In this case study, we successfully confirmed the genetic diagnosis
in a patient with POMC deficiency after 11 years of extensive
inpatient hospitalizations and outpatient care. Given his history
of developmental delays/intellectual disabilities (ID) and seizures,
this patient went through an extensive series of testing without
informative answers [7,8]. The lack of major facial dysmorphisms,
absence of congenital anomalies, along with an unclear etiology of
early adrenal insufficiency made clinical diagnosis difficult until
WES identified this single frameshift mutation. In our patient as
well as those in recent studies, this case highlights how a definitive
diagnosis of a genetic disorder can provide valuable information
about prognosis, anticipatory guidance, and recurrence risk [9]. In
children, this knowledge becomes increasingly important in terms of
intervention, medical therapy and preventative health care. Accurate
diagnosis for patients with POMC deficiency can allow for timely
surveillance and management of hypoglycemia as well as treatment of
ACTH, TSH, GH, LH, and FSH deficiencies. Unfortunately, the true
prevalence of POMC deficiency remains unknown as these syndrome
likely remains under diagnosed [1]. With improving our knowledge
of genetic mechanisms causing neonatal hypoglycemia or metabolic
disorders in early childhood, further studies of earlier treatment
approaches can be tailored for the individual patient to maximize
neurodevelopmental outcomes
Advances in molecular testing are becoming increasingly available
in the clinical setting. There are over 340 genes just associated with
epilepsy, many of which have overlapping phenotypic features [7].

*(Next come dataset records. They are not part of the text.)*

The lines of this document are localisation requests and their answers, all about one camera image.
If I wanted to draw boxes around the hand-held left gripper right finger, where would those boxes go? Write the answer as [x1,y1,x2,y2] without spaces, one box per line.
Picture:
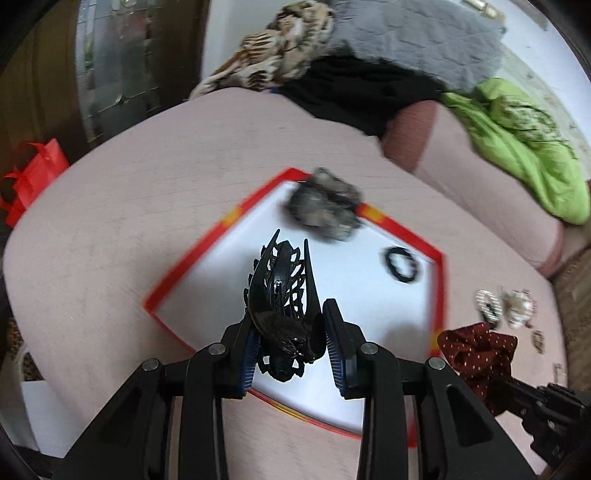
[322,298,536,480]

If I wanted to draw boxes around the grey quilted cushion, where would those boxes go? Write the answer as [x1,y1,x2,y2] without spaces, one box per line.
[323,0,506,93]

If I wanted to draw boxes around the leopard print blanket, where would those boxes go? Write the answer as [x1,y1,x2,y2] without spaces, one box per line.
[188,0,338,100]

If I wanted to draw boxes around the green blanket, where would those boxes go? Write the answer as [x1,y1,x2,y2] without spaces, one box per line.
[438,78,591,226]

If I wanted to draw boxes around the white box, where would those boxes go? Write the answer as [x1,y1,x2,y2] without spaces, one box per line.
[21,378,77,457]

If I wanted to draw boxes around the grey furry scrunchie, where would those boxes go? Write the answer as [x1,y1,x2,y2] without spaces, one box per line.
[283,167,365,243]

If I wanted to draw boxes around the wooden door with glass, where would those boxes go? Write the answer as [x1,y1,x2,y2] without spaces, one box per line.
[0,0,211,185]

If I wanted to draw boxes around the black cloth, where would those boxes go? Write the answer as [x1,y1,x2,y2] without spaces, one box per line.
[277,55,446,139]

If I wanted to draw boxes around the black hair claw clip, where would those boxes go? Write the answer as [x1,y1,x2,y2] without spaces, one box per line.
[243,228,326,384]

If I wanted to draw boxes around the pink bolster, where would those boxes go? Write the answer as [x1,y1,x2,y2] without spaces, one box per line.
[381,99,566,278]

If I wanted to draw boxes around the red tray with white inside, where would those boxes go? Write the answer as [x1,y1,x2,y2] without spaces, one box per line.
[143,167,448,450]

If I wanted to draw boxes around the black scrunchie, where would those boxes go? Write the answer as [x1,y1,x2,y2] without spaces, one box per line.
[381,246,421,284]

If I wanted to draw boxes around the braided gold black hair tie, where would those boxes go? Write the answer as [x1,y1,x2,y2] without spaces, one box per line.
[477,289,504,320]

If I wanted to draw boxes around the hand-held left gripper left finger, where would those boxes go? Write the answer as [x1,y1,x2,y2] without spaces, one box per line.
[53,318,260,480]

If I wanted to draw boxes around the dark red dotted scrunchie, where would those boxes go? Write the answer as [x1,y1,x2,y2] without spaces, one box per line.
[436,322,520,416]

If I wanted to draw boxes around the white dotted scrunchie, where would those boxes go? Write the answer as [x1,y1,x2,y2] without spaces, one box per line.
[502,288,539,329]

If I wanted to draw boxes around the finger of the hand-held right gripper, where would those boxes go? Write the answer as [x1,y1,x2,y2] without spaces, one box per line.
[489,375,550,418]

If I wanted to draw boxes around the red bag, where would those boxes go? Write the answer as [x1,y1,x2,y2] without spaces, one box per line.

The improvements in sequencing technology and bioinformatics,
turnaround time as a commercial service, and better insurance
coverage for testing have allowed patients and family to access this
diagnostic tool. WES is becoming more cost effective compared to
traditional protocols involving serial genetic testing, particularly
for conditions characterized by genetic heterogeneity [9]. There are
limitations to whole exome sequencing which may be overlooked by
nongeneticists, particularly when receiving a negative WES result.
Mutations and/or causal variants may be in an exon of a gene that is
poorly covered in the assay. Disease causing variant(s) may also be in
non-coding regions of the genome such as deep intronic or promoter
regions. As with any genetic test, it is important that families be
counseled about risks, benefits, limitations of genetic testing by
certified geneticists and/or genetic counselors. As molecular testing
improves at an exponential rate, it is important for families to
understand that future diagnostic opportunities may exist in the
short and long term despite given a negative test result.